Sounds as if you have some basic misconceptions of what axioms are. You just said: I define an answer to a question to be the answer to the question. Imagine the following question: "What is the solution to ##x\cdot a = a## for any ##a\,##? Let us call it ##x=2\,##." You can do this, but then you cannot use ##2## anymore as the result of ##1+1##. You need consistency, not merely an arbitrary definition.
I have another question: A function 'y' in 'x' yields a single value as output on an input. Is there any mathematical construct that let's me acquire multiple output on single input ...
This is called a relation. E.g. ##x \leftrightarrow \{a\,\vert \,a^2=x\}## or ##\mathcal{R}=\{(x,a)\,\vert \,a^2=x\}\,##.
... so that I could talk about non-linear curves - I think, obtaining multiple points at once from this hypothetical mathematical construct will let me build any kind of non-linear curve.
I cannot see what one has to do with the other. Of course does any scribbling of a curve in the plane define a relation, but this view isn't very useful in terms of applications.

I want to talk about my first post of this thread in little detail.

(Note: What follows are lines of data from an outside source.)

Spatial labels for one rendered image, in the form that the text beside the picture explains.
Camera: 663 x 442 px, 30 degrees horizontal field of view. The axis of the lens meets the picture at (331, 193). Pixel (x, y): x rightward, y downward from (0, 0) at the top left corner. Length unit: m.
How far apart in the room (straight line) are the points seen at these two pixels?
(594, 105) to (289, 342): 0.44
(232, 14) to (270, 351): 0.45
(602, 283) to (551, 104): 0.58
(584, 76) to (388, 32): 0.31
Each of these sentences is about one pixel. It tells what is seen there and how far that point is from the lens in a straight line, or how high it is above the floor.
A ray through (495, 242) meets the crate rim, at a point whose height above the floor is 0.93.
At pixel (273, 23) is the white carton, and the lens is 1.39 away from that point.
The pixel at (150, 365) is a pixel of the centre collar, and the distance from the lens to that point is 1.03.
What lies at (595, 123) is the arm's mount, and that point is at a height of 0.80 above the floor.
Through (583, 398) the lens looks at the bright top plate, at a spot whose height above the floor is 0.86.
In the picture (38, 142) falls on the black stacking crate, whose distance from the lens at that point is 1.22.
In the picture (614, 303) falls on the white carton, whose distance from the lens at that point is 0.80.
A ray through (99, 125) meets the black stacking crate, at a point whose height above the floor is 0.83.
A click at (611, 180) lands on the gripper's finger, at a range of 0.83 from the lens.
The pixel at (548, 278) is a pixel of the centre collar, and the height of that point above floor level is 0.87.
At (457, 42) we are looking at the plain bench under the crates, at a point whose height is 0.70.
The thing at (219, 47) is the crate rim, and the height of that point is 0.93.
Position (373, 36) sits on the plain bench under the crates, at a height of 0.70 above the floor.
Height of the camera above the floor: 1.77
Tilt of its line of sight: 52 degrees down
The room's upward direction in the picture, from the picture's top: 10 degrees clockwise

Is it possible to encapsulate behavior of an object in the object itself - assume that the object is at initial point, assume that there are multiple objects and these objects have behavior embedded into themselves? How do I say this in mathematical terms or how do talk about his mathematically? I want to talk about such objects collectively and independently.

y = how this expression could be?
y is equal to what?

The above is a single pseudo equation talking about multiple objects collectively - I am trying to write a single equation that talks about two objects collectively.

The following equation yields one result, not two.

I need two values from a single input. So, what is it that separates these two objects and yet be the same 'y = '?
How do I write 'y = ' for this? Is it possible to write 'y = ' for the system that yields multiple outputs for a single input?
Is this Relation - the Relation helps to connect multiple objects to form a single 'y = '?
If yes, then what is the symbol that can isolate multiple objects in this single 'y = ' ?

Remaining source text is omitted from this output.